I blame the depressing winter weather…
Heading home from dinner tonight I started thinking back to years past. Way into the years that had passed. I started to think about missed opportunities, failed acquaintances, and let downs. I feel guilty for my past. So many times opportunities were given to make the right move, and time and time again…I missed.
In several of those instances it came back to relationships. I don’t know how Darco does it, I really don’t, because the majority of the major mishaps in my life have originated from relationships. Really, I struggle with people. I place so many on altars of praise that I completely miss the point of why praise even exists. I take responsibility for damaging my first love by being a horrified, shallow example of a God-less Christian in the end. The same holds true to my first, second, and third relationship in college. Truly, I was a guy that should have never dated. I started off as a politician; smooth, charming, and kind. In the end, I was shallow, selfish, and manipulative. Can I be brutally honest?
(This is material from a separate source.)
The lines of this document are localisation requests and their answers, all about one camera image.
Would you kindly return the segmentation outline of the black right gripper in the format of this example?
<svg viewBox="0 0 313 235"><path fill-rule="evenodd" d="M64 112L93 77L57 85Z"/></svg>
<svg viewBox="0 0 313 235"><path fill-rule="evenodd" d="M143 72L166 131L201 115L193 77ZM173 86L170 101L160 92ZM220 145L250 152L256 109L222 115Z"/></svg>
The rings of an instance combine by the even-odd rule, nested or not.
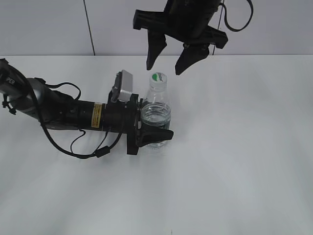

It’s been three going on four years since the divorce, and while I 100% am against divorce, I also 100% recognize and don’t blame my ex-wife for leaving. I failed that marriage because I failed to protect my heart.
Perhaps all of this is what makes Darco that much more amazing. She knows all of it, she knows the details of my failures, the things I will be judged for, and still loves me.
She’s definitely more Christ-like than she realizes.